I fully understand people's anger at the bankers, but what I don't
understand is where the same people think the wealth and taxes are
going to come from to get the UK out of this recession.
When "New" Labour came to power, 20% of the UK's GDP came from
manufacturing. That is now down to 11%. The importance of the City
of London and its investment bankers is therefore even greater now
than ever before.
The very same who got us in this mess? Throw them out and get some new
ones in.


Although it grieves me to say it, our economy is more than ever
dependent on these people, and we will never get out of recession
without a healthy financial sector.

Throw them out? It's like electing a "new" government only to find
out that they are even worse than the last lot.

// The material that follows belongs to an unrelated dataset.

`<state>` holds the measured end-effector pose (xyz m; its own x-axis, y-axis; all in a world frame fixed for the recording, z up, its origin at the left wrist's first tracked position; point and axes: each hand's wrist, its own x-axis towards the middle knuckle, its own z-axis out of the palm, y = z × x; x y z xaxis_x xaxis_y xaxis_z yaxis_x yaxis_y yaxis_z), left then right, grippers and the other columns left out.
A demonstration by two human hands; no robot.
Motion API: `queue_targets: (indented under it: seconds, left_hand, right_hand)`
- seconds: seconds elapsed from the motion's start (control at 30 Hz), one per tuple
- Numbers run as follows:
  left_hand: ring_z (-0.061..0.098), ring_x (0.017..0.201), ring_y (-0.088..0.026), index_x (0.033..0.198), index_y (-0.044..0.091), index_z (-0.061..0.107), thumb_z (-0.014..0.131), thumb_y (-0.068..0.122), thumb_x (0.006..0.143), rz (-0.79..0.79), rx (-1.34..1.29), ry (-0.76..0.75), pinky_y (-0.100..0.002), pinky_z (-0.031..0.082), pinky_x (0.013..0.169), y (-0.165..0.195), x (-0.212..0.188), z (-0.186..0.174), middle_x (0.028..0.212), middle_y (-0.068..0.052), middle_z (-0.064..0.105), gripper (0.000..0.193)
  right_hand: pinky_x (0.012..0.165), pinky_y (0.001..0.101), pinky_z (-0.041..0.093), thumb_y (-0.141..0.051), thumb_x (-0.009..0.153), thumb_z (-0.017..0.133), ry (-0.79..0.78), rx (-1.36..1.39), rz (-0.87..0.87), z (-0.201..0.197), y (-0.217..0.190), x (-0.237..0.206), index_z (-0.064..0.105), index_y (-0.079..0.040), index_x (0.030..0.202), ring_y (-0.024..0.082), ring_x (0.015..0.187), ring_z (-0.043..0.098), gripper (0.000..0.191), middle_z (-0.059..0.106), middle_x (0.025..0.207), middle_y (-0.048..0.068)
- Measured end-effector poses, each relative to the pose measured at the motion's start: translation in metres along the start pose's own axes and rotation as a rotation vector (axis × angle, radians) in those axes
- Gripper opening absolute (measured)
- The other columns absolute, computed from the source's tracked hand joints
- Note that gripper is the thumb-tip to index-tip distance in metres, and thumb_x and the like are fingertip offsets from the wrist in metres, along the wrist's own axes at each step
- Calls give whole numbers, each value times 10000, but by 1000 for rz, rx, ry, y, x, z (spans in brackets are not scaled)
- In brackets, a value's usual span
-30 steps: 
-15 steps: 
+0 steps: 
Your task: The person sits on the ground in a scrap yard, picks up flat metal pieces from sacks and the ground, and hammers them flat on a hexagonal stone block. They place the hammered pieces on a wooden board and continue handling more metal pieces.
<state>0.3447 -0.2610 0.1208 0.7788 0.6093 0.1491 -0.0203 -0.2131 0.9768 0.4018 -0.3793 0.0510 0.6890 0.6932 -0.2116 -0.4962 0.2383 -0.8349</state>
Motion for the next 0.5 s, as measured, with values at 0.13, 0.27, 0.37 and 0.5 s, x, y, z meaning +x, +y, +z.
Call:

Yes exactly. Banking is the new North Sea Oil and the effect it has had on
the UK for the past decade is vast. Without it none of the last 10 year's
boom we've enjoyed (and squandered? again?) would have happened. It's
touching to hear people thinking that one group of bankers is any better
or worse than any others. When it's a pretty good bet that any of them would
have done the same, in the same position. The only difference is the sheer
dumb luck of whether someone worked for a bank that made randomly good
or randomly unlucky bets.



No: there were banks of quality that steered clear of high leverage -
HSBC most notably- and toxic assets.

Barclays may have got away by the skin of their teeth. Lloyds might have
made it if they hadn't rushed into HBOS.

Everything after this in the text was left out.